The Innovate Defendants argue that this claim must be dismissed as to them because "a fiduciary cannot aid and abet the fiduciary breach of another fiduciary." The Innovate Defendants rely on several cases, including In re Pattern Energy Group, Inc. Stockholders Litigation, 2021 WL 1812674 (Del. Ch. May 6, 2021), which observed that claims of aiding and abetting breaches of fiduciary duty against persons and entities alleged to be a control group would be subject to dismissal if the plaintiffs were to establish that they constituted a control group owing fiduciary duties. Id. at *77; see OptimisCorp v. Waite, 2015 WL 5147038, at *57 (Del. Ch. Aug. 26, 2015) ("In those instances where a fiduciary takes actions that would amount to aiding and abetting by a non-fiduciary, that conduct amounts to a direct breach of fiduciary duties."), aff'd, 137 A.3d 970 (Del. 2016); Higher Educ. Mgmt. Gp., Inc. v. Mathews, 2014 WL 5573325, at *13 (Del. Ch. Nov. 3, 2014) ("As a separate and independent reason for dismissing the aiding and abetting claim against [the defendant], I note that, as an executive officer . . [the defendant] himself owes fiduciary duties to the corporation, and therefore any conduct of his rising to the level of aiding and abetting would be a breach of his own fiduciary duties.").

HC2 Defs.' Opening Br. 48.

Plaintiffs generally do not seem to contest this statement of the law. Instead they argue that the aiding and abetting claim should not be dismissed as to Continental, which denies that it owes fiduciary duties to the Company or its stockholders. But with Continental being dismissed for lack of personal jurisdiction, and the Innovate Entities conceding that they owe fiduciary duties, Plaintiffs' argument is untenable.
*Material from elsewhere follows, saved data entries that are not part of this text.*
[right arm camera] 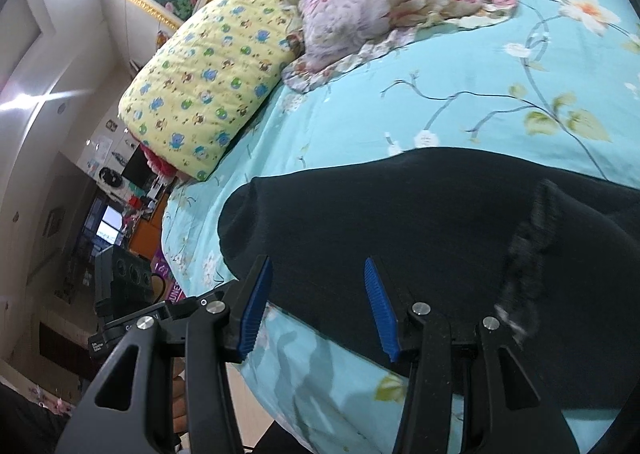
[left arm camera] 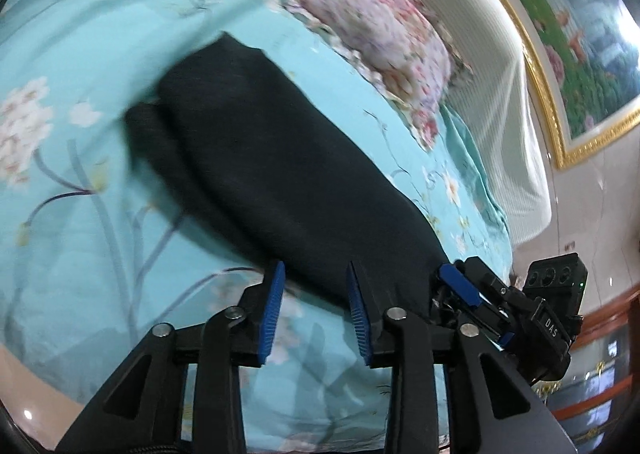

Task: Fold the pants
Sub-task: 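Lay the folded end down and open both grippers, then grasp the folded pants end with the right gripper while the left gripper grasps beside it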

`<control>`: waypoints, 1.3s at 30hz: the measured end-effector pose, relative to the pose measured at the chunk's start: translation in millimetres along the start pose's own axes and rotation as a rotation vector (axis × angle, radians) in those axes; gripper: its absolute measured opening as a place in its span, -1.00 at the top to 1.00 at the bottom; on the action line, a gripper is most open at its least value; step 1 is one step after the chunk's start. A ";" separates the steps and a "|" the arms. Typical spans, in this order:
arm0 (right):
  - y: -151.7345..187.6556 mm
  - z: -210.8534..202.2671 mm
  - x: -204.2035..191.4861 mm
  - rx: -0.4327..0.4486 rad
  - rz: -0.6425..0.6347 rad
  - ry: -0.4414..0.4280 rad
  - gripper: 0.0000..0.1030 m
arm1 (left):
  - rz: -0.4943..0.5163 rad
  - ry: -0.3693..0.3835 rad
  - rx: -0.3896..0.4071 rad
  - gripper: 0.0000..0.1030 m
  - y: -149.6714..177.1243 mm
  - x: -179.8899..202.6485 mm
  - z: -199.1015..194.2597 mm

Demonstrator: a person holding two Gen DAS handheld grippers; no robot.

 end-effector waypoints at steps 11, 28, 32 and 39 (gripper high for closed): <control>-29.4 37.7 -25.7 -0.063 -0.107 -0.027 0.01 | -0.157 -0.037 0.034 0.02 -23.5 -42.0 -13.4; -92.7 131.4 -44.2 -0.246 -0.340 -0.025 -0.09 | -0.311 -0.046 0.032 -0.10 -57.9 -55.9 9.6; -101.2 162.7 -50.0 -0.322 -0.431 -0.031 -0.09 | -0.325 -0.032 0.032 -0.10 -61.4 -57.0 12.0; -105.8 203.5 -59.3 -0.410 -0.490 -0.067 -0.09 | -0.318 -0.034 0.046 -0.10 -62.0 -55.9 13.4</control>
Point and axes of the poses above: each gripper's, at about its wrist camera, not at the fingertips, and z roughly the way its jaws point, x to its right, y to its underside, the point moved 5 cm from there along z, roughly the way its jaws point, and after that the axes turned 11 degrees about -z, right-handed, at the moved point
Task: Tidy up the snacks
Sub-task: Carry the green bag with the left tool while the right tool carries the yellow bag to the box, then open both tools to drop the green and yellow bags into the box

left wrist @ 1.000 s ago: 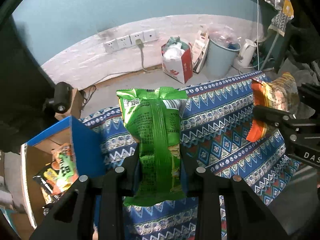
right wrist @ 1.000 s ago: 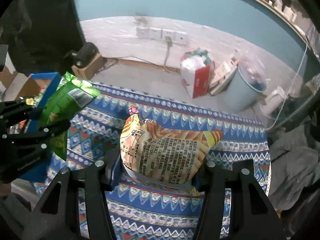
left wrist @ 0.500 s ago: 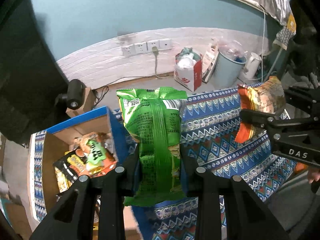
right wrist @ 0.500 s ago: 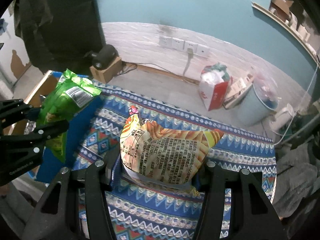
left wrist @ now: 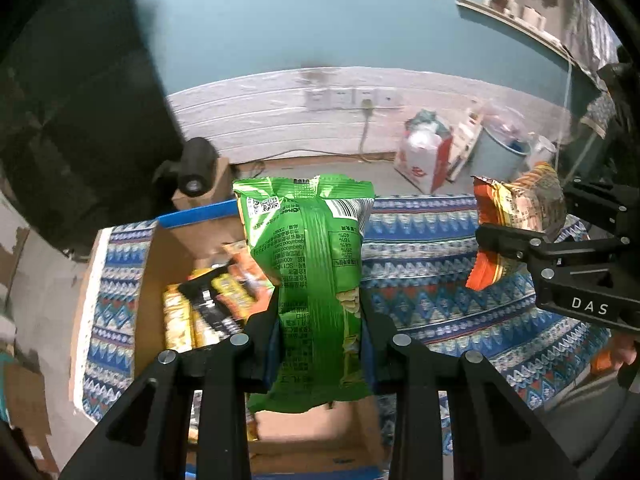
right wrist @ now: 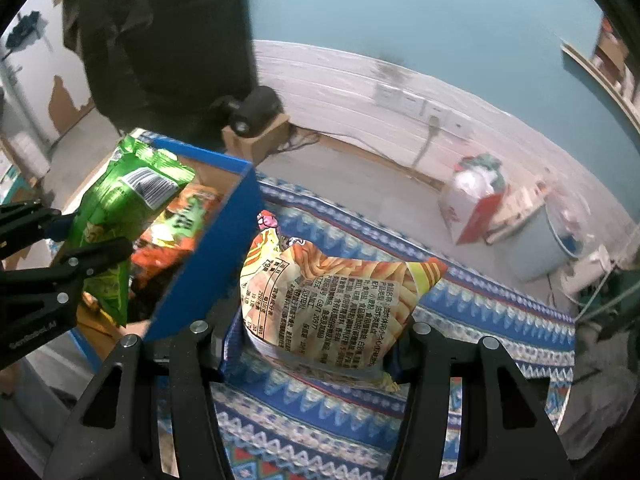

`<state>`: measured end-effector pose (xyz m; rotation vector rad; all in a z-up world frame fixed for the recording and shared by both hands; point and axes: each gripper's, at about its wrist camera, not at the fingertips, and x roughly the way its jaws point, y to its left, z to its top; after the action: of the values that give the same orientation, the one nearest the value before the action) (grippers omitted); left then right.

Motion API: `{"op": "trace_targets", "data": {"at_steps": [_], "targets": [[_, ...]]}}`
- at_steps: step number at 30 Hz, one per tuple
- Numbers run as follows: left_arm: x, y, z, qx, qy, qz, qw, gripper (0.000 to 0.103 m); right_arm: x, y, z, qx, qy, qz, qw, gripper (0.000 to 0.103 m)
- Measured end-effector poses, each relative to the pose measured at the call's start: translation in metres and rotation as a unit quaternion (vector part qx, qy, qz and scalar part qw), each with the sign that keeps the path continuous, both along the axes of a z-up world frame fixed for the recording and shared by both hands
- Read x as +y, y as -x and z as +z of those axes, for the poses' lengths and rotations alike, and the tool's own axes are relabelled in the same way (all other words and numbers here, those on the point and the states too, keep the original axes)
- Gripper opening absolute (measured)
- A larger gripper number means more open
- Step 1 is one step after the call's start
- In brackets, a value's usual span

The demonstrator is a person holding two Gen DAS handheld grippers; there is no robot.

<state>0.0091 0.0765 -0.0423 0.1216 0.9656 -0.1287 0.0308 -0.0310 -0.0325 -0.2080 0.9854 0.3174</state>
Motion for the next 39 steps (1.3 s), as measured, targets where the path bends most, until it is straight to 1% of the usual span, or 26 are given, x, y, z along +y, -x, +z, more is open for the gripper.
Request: {"op": "trace_targets", "data": {"at_steps": [8, 14, 25, 30, 31, 32, 33, 34, 39], "targets": [[0.048, 0.003, -0.004, 0.005, 0.01, 0.04, 0.9991, 0.032, 0.049, -0.013, -0.001, 0.005, -0.009, 0.033, 0.999, 0.055], [0.073, 0.005, -0.006, 0.004, 0.01, 0.064, 0.9979, 0.032, 0.08, -0.021, -0.005, 0.01, -0.011, 0.049, 0.999, 0.055], [0.108, 0.001, -0.027, 0.029, 0.008, 0.103, 0.9942, 0.032, 0.134, -0.037, -0.02, 0.031, -0.022, 0.082, 0.996, 0.055], [0.119, -0.003, -0.031, 0.041, 0.018, 0.123, 0.9913, 0.033, 0.149, -0.045, -0.027, 0.042, -0.029, 0.092, 0.994, 0.055], [0.12, -0.003, -0.031, 0.041, 0.014, 0.128, 0.9908, 0.035, 0.152, -0.047, -0.028, 0.042, -0.029, 0.094, 0.994, 0.055], [0.12, -0.003, -0.03, 0.04, 0.007, 0.133, 0.9902, 0.04, 0.153, -0.048, -0.028, 0.041, -0.029, 0.095, 0.994, 0.055], [0.12, -0.003, -0.03, 0.037, 0.0, 0.138, 0.9897, 0.044, 0.155, -0.049, -0.028, 0.042, -0.03, 0.098, 0.994, 0.055], [0.121, -0.003, -0.028, 0.034, -0.002, 0.14, 0.9896, 0.045, 0.158, -0.05, -0.028, 0.042, -0.032, 0.102, 0.993, 0.055], [0.125, -0.001, -0.025, 0.027, -0.008, 0.149, 0.9884, 0.064, 0.163, -0.054, -0.027, 0.045, -0.047, 0.11, 0.992, 0.056]]}}
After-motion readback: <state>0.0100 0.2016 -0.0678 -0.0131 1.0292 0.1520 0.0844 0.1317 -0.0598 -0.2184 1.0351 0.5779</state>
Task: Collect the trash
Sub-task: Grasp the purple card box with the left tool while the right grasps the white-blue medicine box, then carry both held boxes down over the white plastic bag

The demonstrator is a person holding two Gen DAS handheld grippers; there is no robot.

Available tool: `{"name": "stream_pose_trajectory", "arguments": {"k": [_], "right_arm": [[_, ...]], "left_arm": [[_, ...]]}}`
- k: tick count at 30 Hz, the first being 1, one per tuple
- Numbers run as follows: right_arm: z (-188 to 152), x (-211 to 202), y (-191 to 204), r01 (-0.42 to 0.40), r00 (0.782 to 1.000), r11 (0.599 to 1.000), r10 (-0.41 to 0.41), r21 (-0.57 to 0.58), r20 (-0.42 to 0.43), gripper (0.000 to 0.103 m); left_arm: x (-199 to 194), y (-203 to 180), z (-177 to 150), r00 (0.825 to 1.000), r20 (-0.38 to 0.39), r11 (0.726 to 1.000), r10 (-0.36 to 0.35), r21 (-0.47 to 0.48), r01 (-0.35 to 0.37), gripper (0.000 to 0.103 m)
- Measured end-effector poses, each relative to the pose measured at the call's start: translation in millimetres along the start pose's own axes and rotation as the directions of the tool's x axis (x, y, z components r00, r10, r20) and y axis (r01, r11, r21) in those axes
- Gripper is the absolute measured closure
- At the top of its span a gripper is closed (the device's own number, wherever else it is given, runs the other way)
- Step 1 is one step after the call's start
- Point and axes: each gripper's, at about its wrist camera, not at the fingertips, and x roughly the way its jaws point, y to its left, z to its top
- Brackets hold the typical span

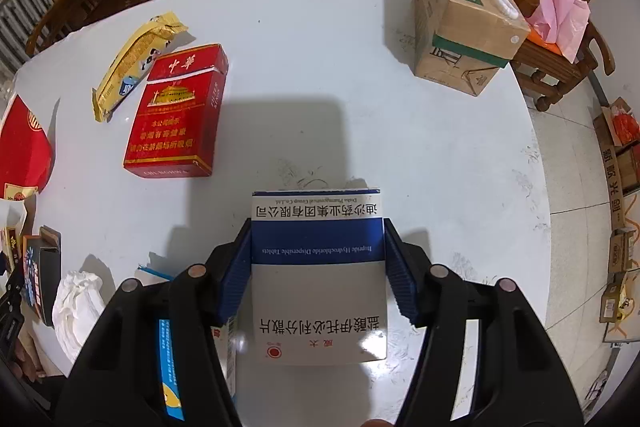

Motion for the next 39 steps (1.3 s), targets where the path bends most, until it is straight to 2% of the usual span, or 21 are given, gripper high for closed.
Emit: {"name": "stream_pose_trajectory", "arguments": {"k": [3, 5, 9, 19, 39], "right_arm": [[0, -5, 0, 0.018, 1.0, 1.0, -0.017, -0.005, 0.017, 0.044], [-1, -13, -1, 0.002, 1.0, 1.0, -0.001, -0.004, 0.031, 0.044], [-1, -42, -7, -0.006, 0.997, 1.0, 0.005, 0.011, 0.077, 0.044], [-26, -100, -17, -0.038, 0.99, 0.999, 0.035, 0.02, 0.137, 0.044], [-72, -144, -20, -0.1, 0.977, 0.994, 0.09, 0.042, 0.195, 0.044]], "left_arm": [[-10, 3, 2, 1.0, 0.022, 1.0, 0.0, -0.014, 0.001, 0.045], [-20, 6, 4, 0.999, 0.04, 1.0, 0.003, -0.024, -0.002, 0.045], [-42, 8, 3, 0.998, 0.069, 0.999, 0.002, -0.033, 0.0, 0.045], [-94, 4, -8, 0.993, 0.118, 1.0, -0.01, -0.028, 0.014, 0.045], [-150, -3, -34, 0.989, 0.148, 0.999, 0.028, -0.032, -0.023, 0.045]]}}
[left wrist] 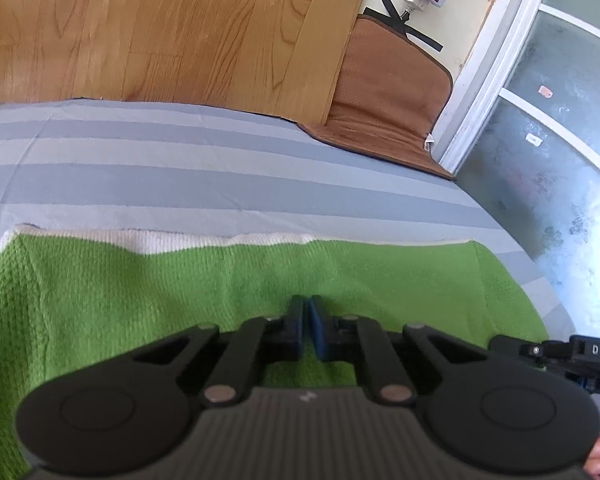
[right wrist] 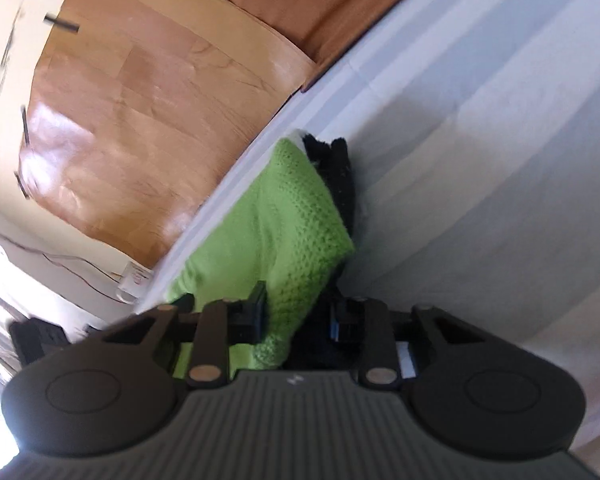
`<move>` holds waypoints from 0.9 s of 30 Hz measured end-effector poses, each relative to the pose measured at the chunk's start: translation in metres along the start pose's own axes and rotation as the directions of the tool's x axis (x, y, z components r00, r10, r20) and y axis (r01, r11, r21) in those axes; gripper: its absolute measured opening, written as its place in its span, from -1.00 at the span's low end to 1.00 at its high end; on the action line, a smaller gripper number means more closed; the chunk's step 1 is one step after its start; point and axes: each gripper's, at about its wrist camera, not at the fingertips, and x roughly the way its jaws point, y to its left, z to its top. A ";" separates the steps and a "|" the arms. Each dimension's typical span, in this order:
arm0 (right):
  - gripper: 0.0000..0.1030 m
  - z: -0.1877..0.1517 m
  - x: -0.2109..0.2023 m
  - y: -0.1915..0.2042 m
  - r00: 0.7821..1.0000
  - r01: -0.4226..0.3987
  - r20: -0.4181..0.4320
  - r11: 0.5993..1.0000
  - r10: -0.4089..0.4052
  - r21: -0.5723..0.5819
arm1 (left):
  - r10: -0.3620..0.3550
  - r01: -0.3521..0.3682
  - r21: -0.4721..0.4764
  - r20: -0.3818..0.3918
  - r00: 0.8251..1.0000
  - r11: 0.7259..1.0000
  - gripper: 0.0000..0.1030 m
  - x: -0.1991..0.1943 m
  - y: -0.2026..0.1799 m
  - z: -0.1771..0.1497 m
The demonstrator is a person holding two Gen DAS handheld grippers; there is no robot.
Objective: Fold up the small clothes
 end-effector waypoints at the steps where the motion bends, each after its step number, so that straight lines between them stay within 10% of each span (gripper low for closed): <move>1: -0.48 0.002 -0.003 0.004 1.000 -0.015 0.003 1.000 0.015 0.004 | -0.014 0.014 -0.020 -0.006 1.000 1.000 -0.84 -0.001 0.003 0.001; 3: -0.50 0.005 -0.011 0.022 0.998 -0.055 0.021 0.998 0.056 -0.033 | -0.066 0.063 -0.079 -0.030 0.997 0.995 -0.74 -0.005 0.013 0.006; 6: -0.50 0.005 -0.021 0.065 0.994 -0.102 0.033 0.983 0.108 -0.152 | -0.112 0.113 -0.182 0.013 0.994 0.977 0.02 -0.028 0.033 0.019; 13: -0.50 -0.019 0.012 0.170 0.988 -0.154 -0.081 0.872 0.131 -0.465 | -0.091 0.152 -0.266 0.230 0.969 0.952 0.53 -0.106 0.085 0.033; 22: -0.44 -0.085 0.111 0.244 0.955 -0.233 -0.295 0.673 0.024 -0.702 | -0.017 0.124 -0.353 0.292 0.956 0.927 0.63 -0.142 0.136 0.011; 27: 0.14 -0.119 0.161 0.253 0.932 -0.254 -0.357 0.584 -0.067 -0.771 | 0.030 0.096 -0.410 0.290 0.956 0.907 0.66 -0.145 0.157 0.000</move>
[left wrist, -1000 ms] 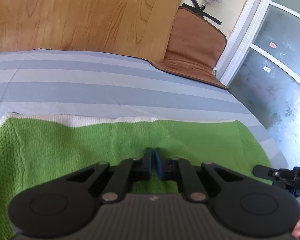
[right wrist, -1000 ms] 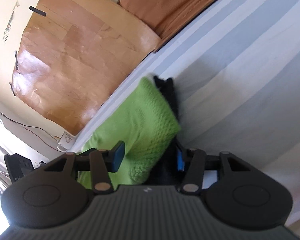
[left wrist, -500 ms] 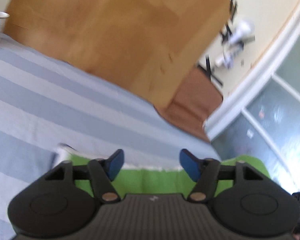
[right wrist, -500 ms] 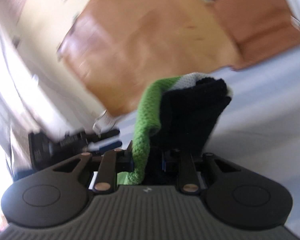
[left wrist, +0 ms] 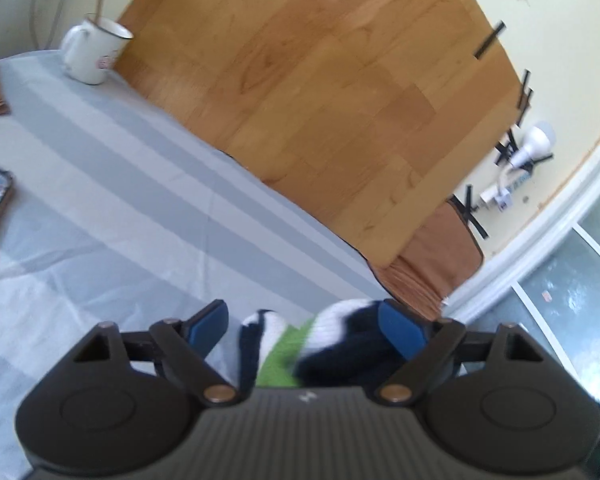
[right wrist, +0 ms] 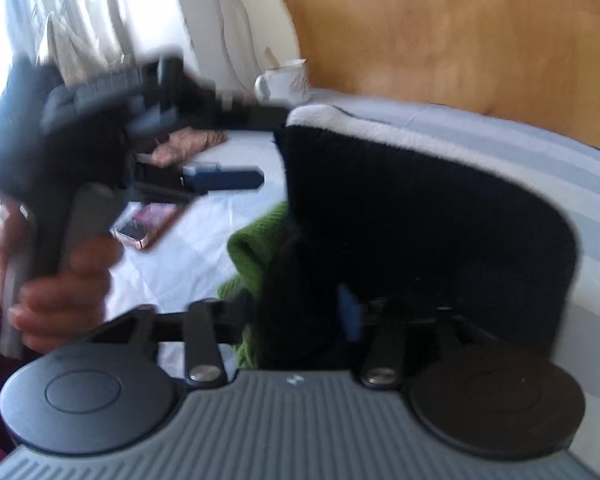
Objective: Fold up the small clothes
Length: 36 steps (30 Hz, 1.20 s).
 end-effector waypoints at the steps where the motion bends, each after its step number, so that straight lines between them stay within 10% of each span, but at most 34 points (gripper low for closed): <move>1: 0.28 0.000 0.001 0.002 1.000 0.000 0.016 1.000 0.001 -0.021 | -0.004 0.004 -0.007 0.007 1.000 1.000 0.66 -0.002 0.003 0.001; 9: 0.33 0.003 -0.061 -0.015 0.974 -0.147 0.165 0.988 0.153 -0.049 | -0.046 0.046 0.022 0.022 0.999 0.999 0.66 -0.008 -0.007 -0.001; 14: -0.19 0.004 -0.104 -0.049 0.952 -0.024 0.307 0.999 0.012 0.037 | -0.097 0.087 0.134 0.072 0.993 0.987 0.61 -0.016 -0.039 -0.005; 24: -0.73 0.004 -0.052 -0.095 0.979 0.083 0.169 0.978 -0.117 0.194 | 0.126 -0.112 0.221 -0.051 0.991 0.969 -0.40 0.055 -0.038 -0.004; 33: -0.94 -0.002 -0.037 -0.094 0.981 0.095 0.144 0.972 -0.127 0.214 | 0.162 -0.143 0.192 -0.085 0.983 0.971 -0.19 0.079 -0.007 -0.010; 36: -0.94 -0.003 -0.036 -0.091 0.980 0.102 0.148 0.972 -0.135 0.210 | 0.187 -0.169 0.187 -0.083 0.979 0.968 0.19 0.078 -0.004 -0.010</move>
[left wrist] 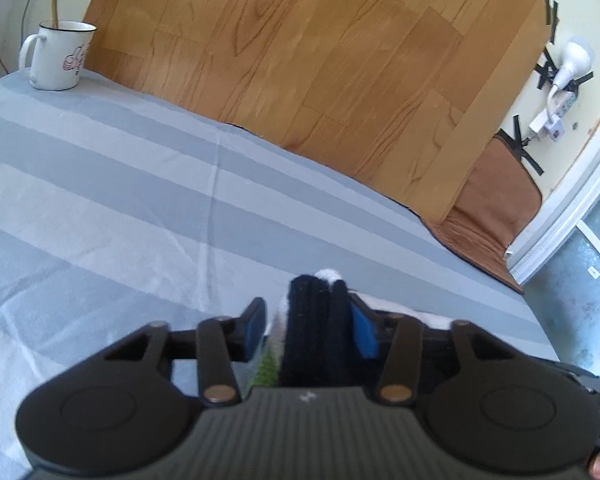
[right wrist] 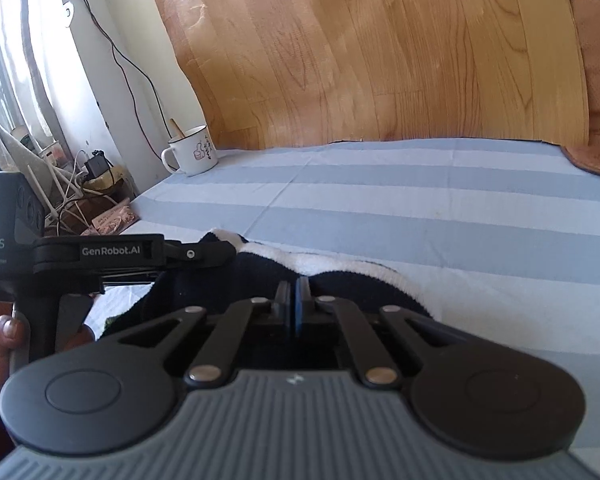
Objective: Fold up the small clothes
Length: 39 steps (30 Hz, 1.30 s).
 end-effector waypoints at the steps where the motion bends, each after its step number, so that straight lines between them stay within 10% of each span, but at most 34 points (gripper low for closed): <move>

See Pattern Energy, 2021 WL 1812674, at *77 (denying motion to dismiss aiding and abetting claim against members of an alleged control group alleged to owe fiduciary duties where further evidence was necessary to determine whether those defendants constituted a control group); HC2 Defs.' Reply Br. 29-30 ("[T]he viability of [the aiding and abetting claim against Continental] has no bearing on the viability of Plaintiffs' aiding and abetting claim against the [Innovate] Entities, all of which are fiduciaries."); Hrg Tr. at 28 (counsel for the Innovate Defendants acknowledging that the Innovate Entities "are alleged and concede that they owe fiduciary duties in their capacity as DTV's controlling stockholder"); see also Firefighters' Pension Sys. of City of Kansas City, Missouri Tr. v. Presidio, Inc., 251 A.3d 212, 281 (Del. Ch. 2021) ("The defendants do not dispute that Apollo was a fiduciary for purposes of the motion to dismiss, and this decision therefore analyzes Apollo's liability as a fiduciary, rather than an alleged aider and abettor.").

Pls.' HC2 Ans. Br. 28.

The Innovate Entities concede that they owe fiduciary duties to DTV America and the minority stockholders. Therefore, there is no basis to maintain the claims that they aided and abetted the alleged breaches of fiduciary duty of the Director and Officer Defendants. Accordingly, the claims against the Innovate Entities for aiding and abetting the Director and Officer Defendants' alleged breaches of fiduciary duty are dismissed.

7. Civil Conspiracy

Count V is asserted by "All Plaintiffs against All Defendants" for civil conspiracy. But the specific allegations of Count V show otherwise. The word "conspiracy" appears in the Complaint exactly four times. First, in paragraph 1, which lists civil conspiracy as one of several claims. Second, paragraph 24 mentions the "conspiracy theory of personal jurisdiction" as to Continental. The word conspiracy next appears twice in the body of Count V. After incorporating the preceding 131 paragraphs of the Complaint by reference, the civil conspiracy claim is articulated as follows:

133. To the extent any members of the Conspirators were not part of that group from its inception, each one of them at a point in time that they became a member engaged in overt acts in furtherance of the conspiratorial Scheme all of which were willful violations of their fiduciary duties.
134. As a result of the conspiracy, the Minority Shareholders have suffered economic injury in terms of substantial devaluation of their stock holdings.
135. As a result of the foregoing, Plaintiffs are entitled to direct relief in the form of a damages award against Defendants, including Voigt, in an amount to be determined at trial.
Compl. ¶¶ 133-35. The Complaint alleges the conspiracy against the "Conspirators." The Conspirators are defined as: Falcone, Levi, Sena, Minkov, Barr, and Voigt. The Complaint limits the civil conspiracy claim to the Conspirators. In addition, only minority stockholders are alleged to have suffered any injury from the acts of the Conspirators. Thus, the civil conspiracy claim is not asserted by all Plaintiffs, but rather the Stockholder Plaintiffs, to whom the Complaint refers as the Minority Shareholders. There are no allegations alleging the Option Holder Plaintiffs suffered any injury in their capacities as option holders as a result of the alleged civil conspiracy.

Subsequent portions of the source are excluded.